───── Data for review

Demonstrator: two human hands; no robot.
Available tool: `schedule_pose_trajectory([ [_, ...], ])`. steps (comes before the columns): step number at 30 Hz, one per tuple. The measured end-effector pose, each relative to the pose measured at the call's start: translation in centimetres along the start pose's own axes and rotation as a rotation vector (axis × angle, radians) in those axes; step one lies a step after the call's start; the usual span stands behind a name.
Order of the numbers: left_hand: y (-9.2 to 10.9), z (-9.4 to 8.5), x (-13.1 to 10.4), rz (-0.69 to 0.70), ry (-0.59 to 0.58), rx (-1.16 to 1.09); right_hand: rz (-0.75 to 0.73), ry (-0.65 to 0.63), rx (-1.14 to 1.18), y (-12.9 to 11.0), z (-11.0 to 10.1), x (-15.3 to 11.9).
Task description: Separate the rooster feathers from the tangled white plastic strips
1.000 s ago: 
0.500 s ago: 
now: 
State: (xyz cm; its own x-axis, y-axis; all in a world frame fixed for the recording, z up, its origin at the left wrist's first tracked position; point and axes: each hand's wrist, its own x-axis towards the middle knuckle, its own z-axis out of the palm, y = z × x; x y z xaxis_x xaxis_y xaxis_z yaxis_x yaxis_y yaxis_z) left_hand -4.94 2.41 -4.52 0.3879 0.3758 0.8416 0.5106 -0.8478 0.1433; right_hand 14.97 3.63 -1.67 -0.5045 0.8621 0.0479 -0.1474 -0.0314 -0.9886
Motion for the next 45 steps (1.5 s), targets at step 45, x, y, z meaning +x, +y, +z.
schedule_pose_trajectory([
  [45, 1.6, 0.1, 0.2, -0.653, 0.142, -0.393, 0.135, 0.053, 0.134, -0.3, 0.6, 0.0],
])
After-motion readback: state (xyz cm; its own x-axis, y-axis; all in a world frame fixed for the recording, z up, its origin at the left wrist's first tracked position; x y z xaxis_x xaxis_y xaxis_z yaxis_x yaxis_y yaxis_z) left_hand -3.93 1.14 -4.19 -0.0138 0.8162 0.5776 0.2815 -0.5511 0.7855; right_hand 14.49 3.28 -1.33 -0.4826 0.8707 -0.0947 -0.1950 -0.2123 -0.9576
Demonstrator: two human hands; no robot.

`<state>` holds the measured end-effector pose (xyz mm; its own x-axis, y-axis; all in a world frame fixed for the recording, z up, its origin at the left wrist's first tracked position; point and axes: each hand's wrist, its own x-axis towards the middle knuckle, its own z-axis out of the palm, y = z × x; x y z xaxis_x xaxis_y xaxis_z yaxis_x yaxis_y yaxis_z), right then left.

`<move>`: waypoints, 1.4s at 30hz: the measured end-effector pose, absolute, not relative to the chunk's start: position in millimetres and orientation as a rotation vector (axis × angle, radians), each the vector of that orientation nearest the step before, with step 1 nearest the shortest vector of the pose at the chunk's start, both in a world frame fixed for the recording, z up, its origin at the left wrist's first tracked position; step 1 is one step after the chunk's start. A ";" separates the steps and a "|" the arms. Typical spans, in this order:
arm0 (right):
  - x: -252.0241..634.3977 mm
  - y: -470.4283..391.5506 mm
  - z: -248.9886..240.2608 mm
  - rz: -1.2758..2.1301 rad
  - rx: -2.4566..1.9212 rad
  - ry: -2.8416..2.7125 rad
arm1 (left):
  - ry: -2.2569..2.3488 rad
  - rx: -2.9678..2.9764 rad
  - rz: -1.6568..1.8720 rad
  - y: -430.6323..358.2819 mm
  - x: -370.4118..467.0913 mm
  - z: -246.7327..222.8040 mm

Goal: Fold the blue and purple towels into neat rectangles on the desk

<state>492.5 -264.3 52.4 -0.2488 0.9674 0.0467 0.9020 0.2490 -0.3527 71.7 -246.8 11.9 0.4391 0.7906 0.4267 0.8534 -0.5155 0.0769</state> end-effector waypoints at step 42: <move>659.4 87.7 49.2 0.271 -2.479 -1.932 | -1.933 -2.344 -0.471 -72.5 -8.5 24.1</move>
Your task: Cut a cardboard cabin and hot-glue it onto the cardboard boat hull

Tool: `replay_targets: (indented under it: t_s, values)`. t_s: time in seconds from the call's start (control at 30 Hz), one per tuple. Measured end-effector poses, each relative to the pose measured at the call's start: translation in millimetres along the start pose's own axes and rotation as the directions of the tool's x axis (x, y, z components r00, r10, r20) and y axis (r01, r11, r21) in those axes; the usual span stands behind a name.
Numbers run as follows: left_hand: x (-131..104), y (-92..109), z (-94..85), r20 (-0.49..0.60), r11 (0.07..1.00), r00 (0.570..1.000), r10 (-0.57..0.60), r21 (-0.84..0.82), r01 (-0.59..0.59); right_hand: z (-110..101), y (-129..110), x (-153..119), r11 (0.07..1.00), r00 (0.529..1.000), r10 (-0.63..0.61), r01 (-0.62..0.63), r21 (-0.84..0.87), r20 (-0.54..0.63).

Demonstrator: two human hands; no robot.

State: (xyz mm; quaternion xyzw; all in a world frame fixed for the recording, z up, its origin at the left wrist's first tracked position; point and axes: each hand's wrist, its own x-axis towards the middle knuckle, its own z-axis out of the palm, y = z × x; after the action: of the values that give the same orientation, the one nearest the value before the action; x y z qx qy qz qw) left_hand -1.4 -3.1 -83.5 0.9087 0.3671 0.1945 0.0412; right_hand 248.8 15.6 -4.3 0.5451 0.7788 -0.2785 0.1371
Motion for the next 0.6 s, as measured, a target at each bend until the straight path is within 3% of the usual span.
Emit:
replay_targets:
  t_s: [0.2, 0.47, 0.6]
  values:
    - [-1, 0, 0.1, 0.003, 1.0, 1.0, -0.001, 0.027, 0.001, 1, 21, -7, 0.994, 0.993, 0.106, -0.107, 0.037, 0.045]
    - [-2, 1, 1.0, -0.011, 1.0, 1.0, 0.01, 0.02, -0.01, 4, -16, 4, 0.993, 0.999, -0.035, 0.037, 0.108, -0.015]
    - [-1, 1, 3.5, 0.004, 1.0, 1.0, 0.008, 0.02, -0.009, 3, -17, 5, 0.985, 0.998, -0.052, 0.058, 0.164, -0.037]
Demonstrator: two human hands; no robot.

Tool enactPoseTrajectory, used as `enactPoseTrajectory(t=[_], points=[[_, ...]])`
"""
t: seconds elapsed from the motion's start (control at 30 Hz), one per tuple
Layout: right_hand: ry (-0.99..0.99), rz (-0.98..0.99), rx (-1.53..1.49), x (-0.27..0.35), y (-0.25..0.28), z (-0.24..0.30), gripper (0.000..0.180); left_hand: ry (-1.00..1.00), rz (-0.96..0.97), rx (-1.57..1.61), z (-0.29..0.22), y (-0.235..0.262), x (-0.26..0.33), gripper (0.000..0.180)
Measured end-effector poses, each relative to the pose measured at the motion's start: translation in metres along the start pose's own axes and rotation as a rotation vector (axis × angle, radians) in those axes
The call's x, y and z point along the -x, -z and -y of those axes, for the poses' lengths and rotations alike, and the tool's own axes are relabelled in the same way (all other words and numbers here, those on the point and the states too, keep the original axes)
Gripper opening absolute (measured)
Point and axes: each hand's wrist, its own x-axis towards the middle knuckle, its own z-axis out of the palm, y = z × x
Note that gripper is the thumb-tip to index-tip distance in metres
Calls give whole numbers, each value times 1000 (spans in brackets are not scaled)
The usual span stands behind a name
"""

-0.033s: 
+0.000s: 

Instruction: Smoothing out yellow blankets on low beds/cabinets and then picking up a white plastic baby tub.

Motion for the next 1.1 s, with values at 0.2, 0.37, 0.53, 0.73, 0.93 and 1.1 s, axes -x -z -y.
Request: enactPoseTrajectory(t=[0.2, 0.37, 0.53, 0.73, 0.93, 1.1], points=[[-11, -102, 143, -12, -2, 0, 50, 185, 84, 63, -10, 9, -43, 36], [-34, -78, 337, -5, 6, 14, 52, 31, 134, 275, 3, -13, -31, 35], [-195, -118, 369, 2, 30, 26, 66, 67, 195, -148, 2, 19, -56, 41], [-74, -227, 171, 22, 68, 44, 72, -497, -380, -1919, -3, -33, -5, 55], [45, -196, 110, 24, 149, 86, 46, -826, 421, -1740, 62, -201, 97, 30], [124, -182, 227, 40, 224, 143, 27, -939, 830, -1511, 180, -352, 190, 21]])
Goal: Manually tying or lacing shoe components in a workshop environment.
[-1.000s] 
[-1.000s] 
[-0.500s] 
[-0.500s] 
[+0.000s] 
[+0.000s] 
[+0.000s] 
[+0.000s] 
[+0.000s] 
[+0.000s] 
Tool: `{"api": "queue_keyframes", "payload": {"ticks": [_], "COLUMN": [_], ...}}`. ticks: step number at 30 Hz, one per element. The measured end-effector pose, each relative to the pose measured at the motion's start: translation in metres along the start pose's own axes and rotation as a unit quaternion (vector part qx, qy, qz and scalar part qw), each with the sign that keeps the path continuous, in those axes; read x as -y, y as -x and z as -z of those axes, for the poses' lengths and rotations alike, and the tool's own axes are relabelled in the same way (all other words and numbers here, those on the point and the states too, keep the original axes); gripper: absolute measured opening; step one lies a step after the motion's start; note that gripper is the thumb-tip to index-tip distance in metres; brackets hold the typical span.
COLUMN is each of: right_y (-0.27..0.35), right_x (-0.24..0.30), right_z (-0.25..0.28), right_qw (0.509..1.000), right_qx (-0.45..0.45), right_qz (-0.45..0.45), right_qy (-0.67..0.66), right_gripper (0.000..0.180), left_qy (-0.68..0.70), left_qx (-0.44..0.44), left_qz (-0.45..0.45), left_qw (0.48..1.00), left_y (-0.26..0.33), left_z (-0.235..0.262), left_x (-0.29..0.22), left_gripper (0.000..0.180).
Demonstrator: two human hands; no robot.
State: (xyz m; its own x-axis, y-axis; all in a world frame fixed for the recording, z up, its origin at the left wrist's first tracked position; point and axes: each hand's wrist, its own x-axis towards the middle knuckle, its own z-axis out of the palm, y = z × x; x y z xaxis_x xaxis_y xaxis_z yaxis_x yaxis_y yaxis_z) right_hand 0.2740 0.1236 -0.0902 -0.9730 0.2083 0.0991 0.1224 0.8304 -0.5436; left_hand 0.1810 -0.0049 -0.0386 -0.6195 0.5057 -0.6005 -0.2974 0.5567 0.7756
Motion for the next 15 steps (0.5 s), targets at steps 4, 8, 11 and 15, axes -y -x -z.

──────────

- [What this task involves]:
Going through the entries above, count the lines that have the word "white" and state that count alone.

- [Task result]:
2